# Some days I want to STRANGLE her!!!!!



## hunny518

Today I got home and somehow the dogs managed to unlatch their kennel. Urgh!! Aria ate 2 remotes, another pair of underwear, a plastic toy gun.. And had a nice snack out of the litter box!!! 
I feel so bad for her because I quit my job as a pro groomer and went back to school, since I've had both my dogs they have always been used to spending every hr with me and go to work with me everyday. I know this change has been really hard on them, and Aria has definitely being making me pay for it. 

As frustrating as it is to have my stuff destroyed, I'm honestly more concerned about her safety, already worried she hasn't fully passed my other pair of undies, now I have plastic bits and more underwear fabric to worry about, although info ins most of that intact. I was advised to give her some pumpkin for my previous worry and so I will give her more today and hope it binds anything in there up and sends it out smoothly.

Sorry but I HAD to vent! 


Sent from Petguide.com Free App


----------



## Tiny Poodles

I believe that you should also feed her a bunch of soft white bread - the idea being to surround the plastic bits and prevent them from doing any damage as they pass.


Sent from Petguide.com Free App


----------



## hunny518

I was told not too feed the bread but that the pumpkin would do the same thing


Sent from Petguide.com Free App


----------



## Indiana

I know you're so worried but she'll probably be just fine. My dogs have eaten SO many bad things...one of the worst was a big rock! But Maddy finally passed it and she was fine even for that. I know how frustrating it is though.


----------



## P2alix

It is so tough having a destructive eater I have a dobie like that sadly he has not always passed items he eats and has had multiple surgeries. I wish I had some tips for you. I wish you luck maybe a doggie day care where she has more interaction with people 


Sent from Petguide.com Free App


----------



## hunny518

P2alix said:


> It is so tough having a destructive eater I have a dobie like that sadly he has not always passed items he eats and has had multiple surgeries. I wish I had some tips for you.
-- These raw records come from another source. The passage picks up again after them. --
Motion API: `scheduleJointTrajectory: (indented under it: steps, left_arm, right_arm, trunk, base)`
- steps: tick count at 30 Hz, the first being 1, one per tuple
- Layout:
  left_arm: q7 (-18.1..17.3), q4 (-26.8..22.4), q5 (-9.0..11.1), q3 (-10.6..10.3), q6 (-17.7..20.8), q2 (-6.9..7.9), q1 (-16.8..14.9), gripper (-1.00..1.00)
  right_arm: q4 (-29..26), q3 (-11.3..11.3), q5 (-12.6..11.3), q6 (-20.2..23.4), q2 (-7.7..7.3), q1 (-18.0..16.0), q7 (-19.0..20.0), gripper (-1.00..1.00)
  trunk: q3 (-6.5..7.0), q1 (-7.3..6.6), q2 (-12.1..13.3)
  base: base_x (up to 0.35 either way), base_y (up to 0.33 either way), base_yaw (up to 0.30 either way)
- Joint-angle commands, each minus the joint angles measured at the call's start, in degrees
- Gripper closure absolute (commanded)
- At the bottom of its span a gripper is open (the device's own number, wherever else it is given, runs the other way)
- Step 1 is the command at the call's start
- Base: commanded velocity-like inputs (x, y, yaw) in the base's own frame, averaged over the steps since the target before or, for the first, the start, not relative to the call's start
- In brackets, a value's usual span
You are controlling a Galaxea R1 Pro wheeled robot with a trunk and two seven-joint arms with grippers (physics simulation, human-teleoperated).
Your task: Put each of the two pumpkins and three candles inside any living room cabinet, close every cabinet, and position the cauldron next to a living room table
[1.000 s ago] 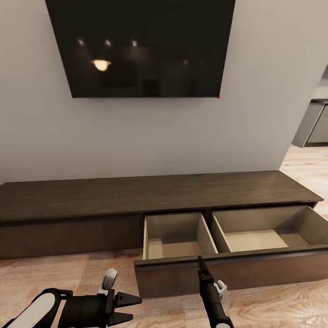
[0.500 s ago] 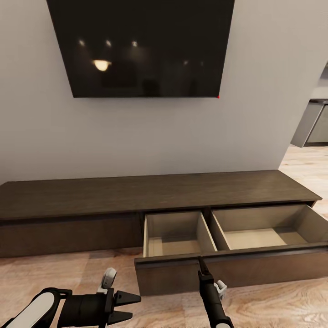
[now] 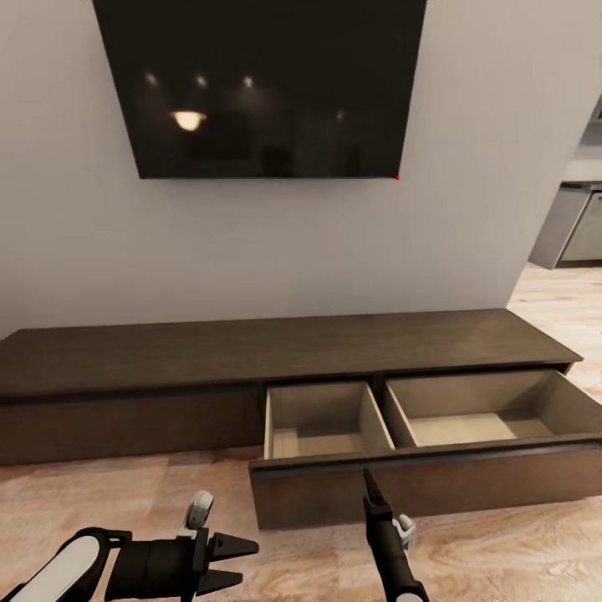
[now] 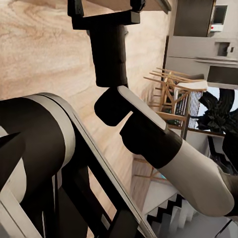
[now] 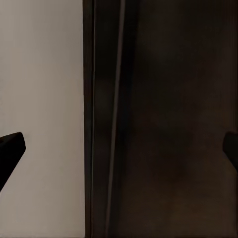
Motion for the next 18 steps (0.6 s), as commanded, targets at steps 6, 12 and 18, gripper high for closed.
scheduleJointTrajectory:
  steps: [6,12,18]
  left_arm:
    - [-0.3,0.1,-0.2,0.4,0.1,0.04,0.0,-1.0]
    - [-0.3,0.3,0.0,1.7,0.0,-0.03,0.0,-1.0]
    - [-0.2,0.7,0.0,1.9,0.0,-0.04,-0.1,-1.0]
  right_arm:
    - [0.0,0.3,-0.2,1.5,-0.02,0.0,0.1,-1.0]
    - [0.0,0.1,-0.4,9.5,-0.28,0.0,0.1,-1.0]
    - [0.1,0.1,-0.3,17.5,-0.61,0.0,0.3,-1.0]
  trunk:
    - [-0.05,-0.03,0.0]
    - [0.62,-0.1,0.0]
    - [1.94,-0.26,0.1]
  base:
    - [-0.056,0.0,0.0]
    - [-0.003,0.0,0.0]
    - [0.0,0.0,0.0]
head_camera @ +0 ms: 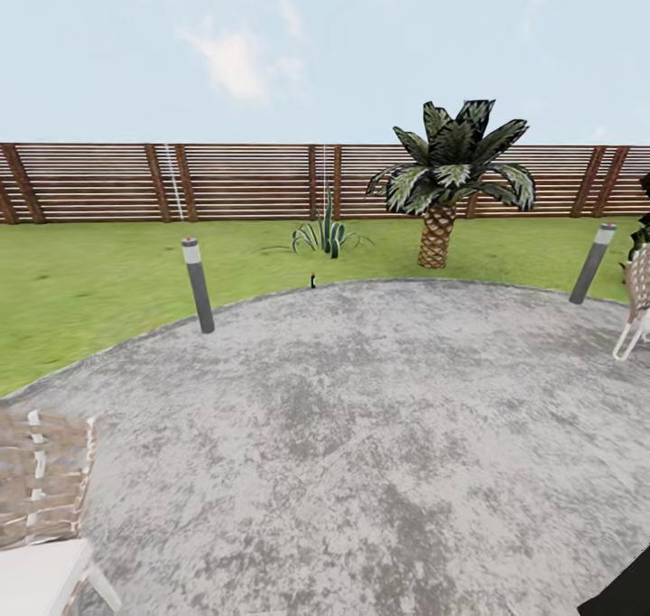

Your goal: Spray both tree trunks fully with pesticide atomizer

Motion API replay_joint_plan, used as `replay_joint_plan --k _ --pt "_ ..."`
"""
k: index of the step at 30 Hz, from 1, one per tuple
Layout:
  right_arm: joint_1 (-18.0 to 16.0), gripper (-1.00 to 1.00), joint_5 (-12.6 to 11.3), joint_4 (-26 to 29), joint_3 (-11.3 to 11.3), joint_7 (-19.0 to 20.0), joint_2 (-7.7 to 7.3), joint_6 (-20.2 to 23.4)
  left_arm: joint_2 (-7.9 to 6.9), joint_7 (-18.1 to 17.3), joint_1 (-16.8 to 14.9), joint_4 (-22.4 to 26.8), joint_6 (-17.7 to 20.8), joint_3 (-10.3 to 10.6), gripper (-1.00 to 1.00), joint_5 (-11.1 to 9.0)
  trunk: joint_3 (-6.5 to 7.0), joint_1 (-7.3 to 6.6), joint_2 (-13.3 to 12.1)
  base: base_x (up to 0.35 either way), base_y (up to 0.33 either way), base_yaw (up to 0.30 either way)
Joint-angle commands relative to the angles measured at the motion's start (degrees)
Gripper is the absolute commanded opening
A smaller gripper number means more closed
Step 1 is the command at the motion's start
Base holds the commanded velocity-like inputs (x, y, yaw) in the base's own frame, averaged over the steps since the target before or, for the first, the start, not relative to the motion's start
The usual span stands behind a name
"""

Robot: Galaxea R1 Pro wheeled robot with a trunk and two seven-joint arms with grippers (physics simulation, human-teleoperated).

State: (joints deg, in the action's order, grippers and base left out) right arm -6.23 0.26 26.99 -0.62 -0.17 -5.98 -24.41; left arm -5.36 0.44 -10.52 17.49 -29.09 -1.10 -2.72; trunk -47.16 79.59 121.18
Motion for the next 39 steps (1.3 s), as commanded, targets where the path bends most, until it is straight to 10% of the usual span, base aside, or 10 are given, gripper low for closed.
replay_joint_plan --k 1,39 --pt "0.0 1.0 0.0 0.0 0.0 0.0 0.0 0.0 0.0 0.0 0.0 0.0 0.0 0.0 1.0 0.0 0.0 0.0 0.0 0.34 0.0 0.0" --pt "0.0 1.0 0.0 0.0 0.0 0.0 0.0 0.0 0.09 0.0 0.0 0.0 0.0 0.0 1.0 0.0 0.0 0.0 0.0 0.34 0.0 0.0"
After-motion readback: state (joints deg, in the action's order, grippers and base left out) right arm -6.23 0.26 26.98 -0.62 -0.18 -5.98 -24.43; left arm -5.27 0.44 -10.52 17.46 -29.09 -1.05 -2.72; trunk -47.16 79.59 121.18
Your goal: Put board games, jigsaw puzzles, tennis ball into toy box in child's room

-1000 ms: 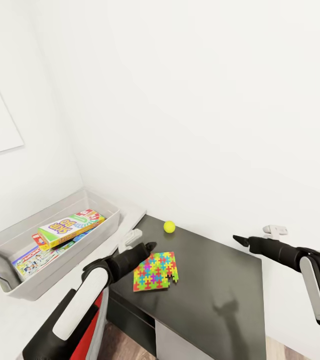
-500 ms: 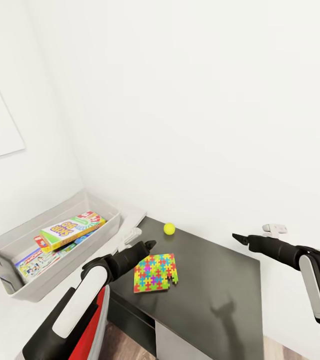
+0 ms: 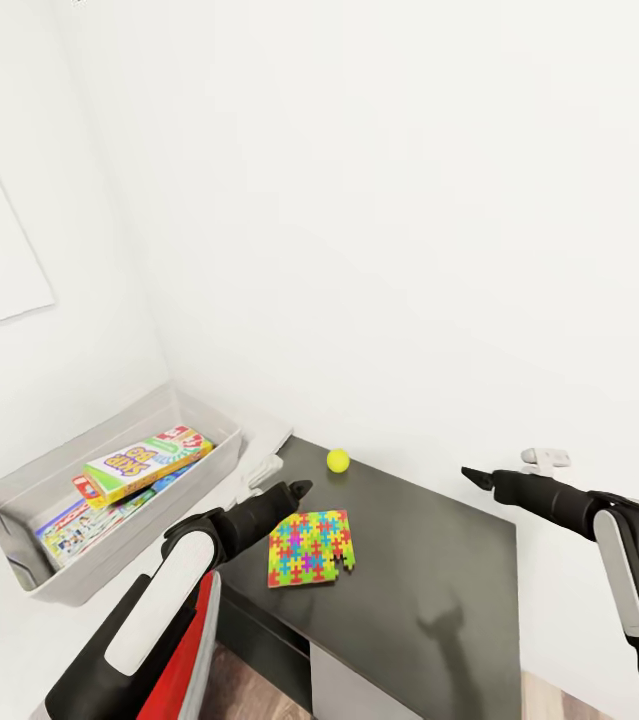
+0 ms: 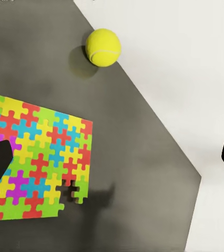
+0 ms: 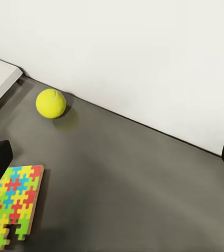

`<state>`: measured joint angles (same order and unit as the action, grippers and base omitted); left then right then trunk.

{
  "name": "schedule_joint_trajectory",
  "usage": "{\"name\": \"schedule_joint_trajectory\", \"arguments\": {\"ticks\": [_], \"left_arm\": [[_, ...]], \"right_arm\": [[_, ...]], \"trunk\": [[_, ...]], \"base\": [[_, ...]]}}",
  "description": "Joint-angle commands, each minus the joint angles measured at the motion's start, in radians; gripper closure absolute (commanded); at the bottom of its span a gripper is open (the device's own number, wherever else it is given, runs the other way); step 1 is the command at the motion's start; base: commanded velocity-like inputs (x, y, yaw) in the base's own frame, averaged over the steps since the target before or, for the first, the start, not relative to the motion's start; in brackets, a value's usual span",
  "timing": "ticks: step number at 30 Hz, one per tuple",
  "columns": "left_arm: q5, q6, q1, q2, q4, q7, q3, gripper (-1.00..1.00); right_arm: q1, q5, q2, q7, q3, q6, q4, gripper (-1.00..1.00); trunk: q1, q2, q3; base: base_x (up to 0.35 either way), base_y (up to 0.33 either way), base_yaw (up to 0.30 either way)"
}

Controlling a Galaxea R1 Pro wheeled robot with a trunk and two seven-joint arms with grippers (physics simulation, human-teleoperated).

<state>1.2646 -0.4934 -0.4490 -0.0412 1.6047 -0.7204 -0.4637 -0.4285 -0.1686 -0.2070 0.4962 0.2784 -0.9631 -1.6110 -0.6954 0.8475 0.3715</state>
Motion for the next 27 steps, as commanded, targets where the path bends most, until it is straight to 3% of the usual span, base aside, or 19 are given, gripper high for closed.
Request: {"name": "schedule_joint_trajectory", "arguments": {"ticks": [1,13,16,18,22,23,27], "left_arm": [[0.007,0.000,-0.002,-0.001,0.001,-0.008,-0.001,-1.00],[0.007,-0.002,-0.010,0.000,0.001,-0.008,0.002,-1.00],[0.010,-0.009,-0.040,0.001,0.001,-0.009,0.005,-1.00],[0.042,-0.022,-0.074,0.001,0.001,-0.013,0.006,-1.00],[0.068,-0.026,-0.091,-0.002,0.001,-0.015,0.007,-1.00],[0.116,-0.038,-0.127,-0.009,0.001,-0.028,0.050,-1.00],[0.125,-0.057,-0.134,-0.008,0.001,-0.039,0.080,-1.00]], "right_arm": [[-0.001,-0.004,0.002,0.001,0.001,-0.006,-0.001,-1.00],[-0.001,-0.003,0.014,0.000,0.001,-0.007,-0.001,-1.00],[-0.002,-0.004,0.020,-0.002,-0.001,-0.010,0.000,-1.00],[-0.004,0.003,0.045,-0.007,-0.002,-0.013,0.000,-1.00],[-0.008,0.006,0.058,-0.017,-0.001,-0.018,0.000,-1.00],[-0.054,0.009,0.076,-0.076,-0.002,-0.067,0.024,-1.00],[-0.082,0.010,0.081,-0.116,-0.004,-0.083,0.062,-1.00]], "trunk": [[0.004,-0.006,-0.002],[0.050,-0.090,-0.040],[0.061,-0.111,-0.051],[0.069,-0.125,-0.058],[0.084,-0.153,-0.071],[0.088,-0.160,-0.074],[0.103,-0.188,-0.087]], "base": [[0.000,0.000,0.000],[0.000,0.000,0.000],[0.000,0.000,0.000],[0.000,0.000,0.000],[0.000,0.000,0.000],[0.000,0.000,0.000],[0.000,0.000,0.007]]}}
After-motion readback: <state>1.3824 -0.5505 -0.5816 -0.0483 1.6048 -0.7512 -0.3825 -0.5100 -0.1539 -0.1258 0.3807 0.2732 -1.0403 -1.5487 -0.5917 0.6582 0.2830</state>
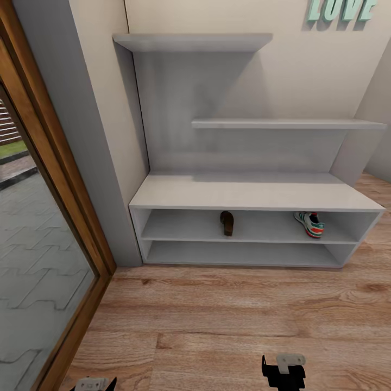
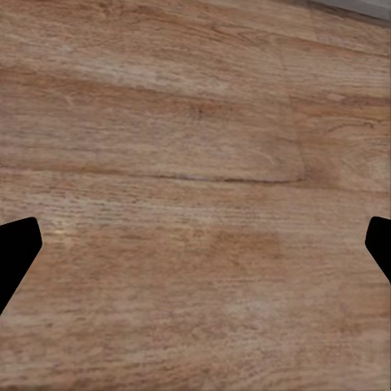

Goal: Pick up the two gym shoes and the two sandals from the corridor floor and place them onto the hallstand (shoe rack) in the corridor, making sure they are on the rack and not on the floor. Arrange them so the two gym shoes are next to each other and the two sandals are next to each other.

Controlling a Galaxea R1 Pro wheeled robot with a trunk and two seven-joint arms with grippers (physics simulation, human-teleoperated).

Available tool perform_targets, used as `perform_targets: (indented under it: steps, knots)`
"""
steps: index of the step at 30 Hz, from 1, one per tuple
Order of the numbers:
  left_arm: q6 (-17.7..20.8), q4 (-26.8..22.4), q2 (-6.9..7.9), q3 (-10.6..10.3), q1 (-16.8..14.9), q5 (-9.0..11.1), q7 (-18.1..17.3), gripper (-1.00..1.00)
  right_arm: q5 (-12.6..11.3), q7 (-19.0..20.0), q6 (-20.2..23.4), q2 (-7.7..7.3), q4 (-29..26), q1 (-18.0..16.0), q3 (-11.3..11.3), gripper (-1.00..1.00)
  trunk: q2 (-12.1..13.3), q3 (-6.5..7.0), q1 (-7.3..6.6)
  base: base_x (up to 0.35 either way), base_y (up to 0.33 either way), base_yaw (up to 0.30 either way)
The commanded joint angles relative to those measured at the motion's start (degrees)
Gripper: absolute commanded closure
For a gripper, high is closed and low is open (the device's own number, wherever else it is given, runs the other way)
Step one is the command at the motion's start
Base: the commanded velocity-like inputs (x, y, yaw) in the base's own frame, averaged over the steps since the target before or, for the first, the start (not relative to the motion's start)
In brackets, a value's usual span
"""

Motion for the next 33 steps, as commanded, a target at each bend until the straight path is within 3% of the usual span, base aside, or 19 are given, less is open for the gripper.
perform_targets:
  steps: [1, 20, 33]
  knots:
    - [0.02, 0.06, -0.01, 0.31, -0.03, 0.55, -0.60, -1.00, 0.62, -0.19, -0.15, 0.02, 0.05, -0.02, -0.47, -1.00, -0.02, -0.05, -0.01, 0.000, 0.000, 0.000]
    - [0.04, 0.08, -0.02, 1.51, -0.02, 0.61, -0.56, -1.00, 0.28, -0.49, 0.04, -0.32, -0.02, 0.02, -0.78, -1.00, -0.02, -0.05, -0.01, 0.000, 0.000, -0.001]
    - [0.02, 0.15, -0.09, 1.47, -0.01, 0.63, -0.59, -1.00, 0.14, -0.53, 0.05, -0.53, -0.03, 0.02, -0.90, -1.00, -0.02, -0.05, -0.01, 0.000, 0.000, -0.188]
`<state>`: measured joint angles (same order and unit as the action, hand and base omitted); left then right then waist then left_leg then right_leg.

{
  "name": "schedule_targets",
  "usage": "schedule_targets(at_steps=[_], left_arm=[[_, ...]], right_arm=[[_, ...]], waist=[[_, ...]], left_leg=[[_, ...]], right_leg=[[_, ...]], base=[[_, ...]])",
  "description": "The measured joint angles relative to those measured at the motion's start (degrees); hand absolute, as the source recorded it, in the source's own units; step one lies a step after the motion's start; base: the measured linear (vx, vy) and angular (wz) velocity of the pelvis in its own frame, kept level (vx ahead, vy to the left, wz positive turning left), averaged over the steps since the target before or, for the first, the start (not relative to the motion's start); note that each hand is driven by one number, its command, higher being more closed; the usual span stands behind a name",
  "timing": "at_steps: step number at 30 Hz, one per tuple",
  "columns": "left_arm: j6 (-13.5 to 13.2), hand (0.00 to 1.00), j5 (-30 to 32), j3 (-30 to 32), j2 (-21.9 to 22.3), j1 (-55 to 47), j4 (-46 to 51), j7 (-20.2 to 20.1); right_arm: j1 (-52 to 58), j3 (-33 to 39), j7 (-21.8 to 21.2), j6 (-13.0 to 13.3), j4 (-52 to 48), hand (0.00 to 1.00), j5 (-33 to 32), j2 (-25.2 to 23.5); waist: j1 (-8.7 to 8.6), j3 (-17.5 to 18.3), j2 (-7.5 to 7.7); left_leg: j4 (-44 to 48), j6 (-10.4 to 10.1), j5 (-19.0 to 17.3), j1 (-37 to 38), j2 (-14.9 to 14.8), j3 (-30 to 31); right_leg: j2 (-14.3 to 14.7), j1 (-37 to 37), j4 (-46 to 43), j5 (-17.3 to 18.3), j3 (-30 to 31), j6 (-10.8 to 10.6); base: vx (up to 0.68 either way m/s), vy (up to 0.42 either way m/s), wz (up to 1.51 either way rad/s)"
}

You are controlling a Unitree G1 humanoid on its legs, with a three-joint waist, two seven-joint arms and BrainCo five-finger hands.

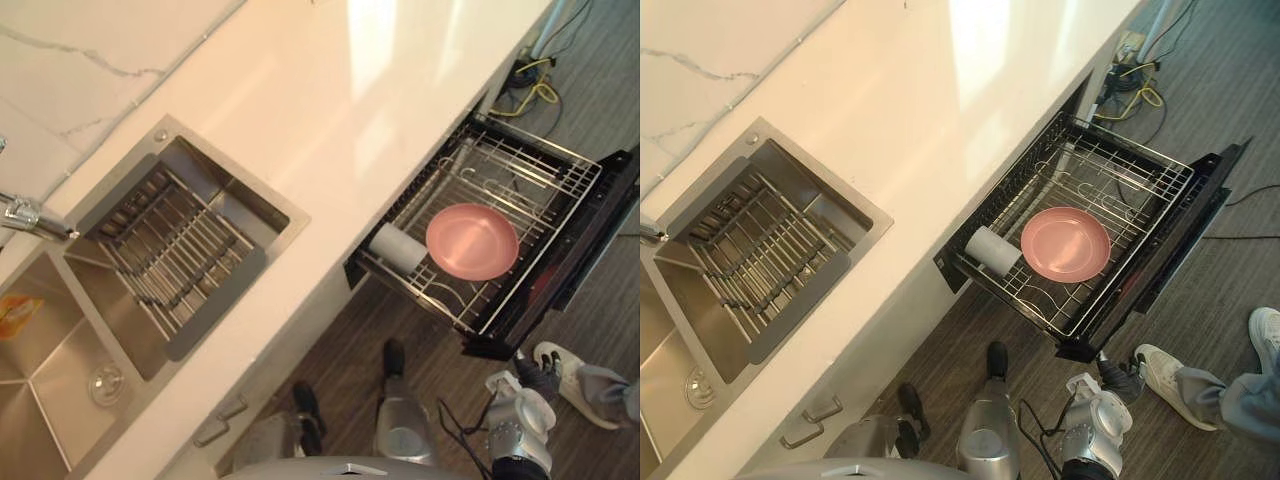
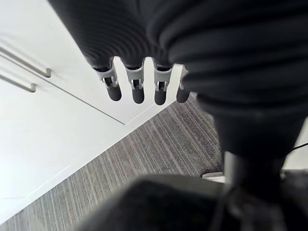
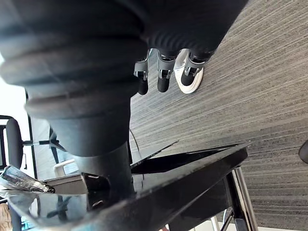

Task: Walk over to the sink, pick up the cup, carry it to the dishwasher, place the cup inside the dishwasher, then close the dishwasher door

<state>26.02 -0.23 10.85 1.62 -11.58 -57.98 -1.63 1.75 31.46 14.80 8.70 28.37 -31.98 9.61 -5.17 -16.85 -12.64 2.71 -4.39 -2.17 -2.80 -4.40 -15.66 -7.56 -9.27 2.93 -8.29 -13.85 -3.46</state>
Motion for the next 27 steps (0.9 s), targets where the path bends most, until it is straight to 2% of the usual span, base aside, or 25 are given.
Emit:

I wish you luck maybe a doggie day care where she has more interaction with people
> 
> 
> Sent from Petguide.com Free App


I'm sorry to hear your experience. I would love to put her in daycare but I can't because she is a show dog and other dogs would destroy her coat. We are also going through a hard time because my grandmother is dying, this is keeping me away even longer then school would, plus my dogs were suppose to go to my parents during the day so they were alone but because of my moms mother is dying, nobody has been there either, because my mom has been spending the days at the hospital, usually she would be home. So eventually things will fall into order and my pups won't have to stay home alone. It sucks and I feel so guilty that my poor babies have to get the crap end of the deal when there is a disruption in life :-/


Sent from Petguide.com Free App


----------



## liljaker

So sorry you are going through this. I am sure Aria will be fine......albeit a bit frustrated without you around. I know Sunny has gotten used to being with me almost 24/7 this summer and now that I am back working PT and soon to be working FT, he is not happy about it, but he will adjust. He just sits around and pouts however, as he is not crated. Hope she is ok.


----------



## Carrie-e

At least the dogs have got each other for company. Do they get on well?


----------



## hunny518

Carrie-e said:


> At least the dogs have got each other for company. Do they get on well?


Yes, but my other dog is only 7 lbs and he has stumpy little legs so he can not and typically doesn't like to play with Aria. They generally ignore each other, but I crate them together because they will snuggle up and comfort each other. Aria like to terrorize him outside the crate sometimes, all in god fun but Rico isn't amused


Sent from Petguide.com Free App


----------



## Carrie-e

I guess she just wants to play and gets bored easily! I'm lucky that my standard and my toy sized mini love playing together and keep each other company when I'm out,it's a big comfort to me knowing they have each other as Billy wouldn't settle too well on his own,that's why we got our mini. Hope things settle down for you soon,I am so sorry that your dear grandmother is so ill,sending my best wishes to you and your family.


----------



## hunny518

Carrie-e said:


> I guess she just wants to play and gets bored easily! I'm lucky that my standard and my toy sized mini love playing together and keep each other company when I'm out,it's a big comfort to me knowing they have each other as Billy wouldn't settle too well on his own,that's why we got our mini. Hope things settle down for you soon,I am so sorry that your dear grandmother is so ill,sending my best wishes to you and your family.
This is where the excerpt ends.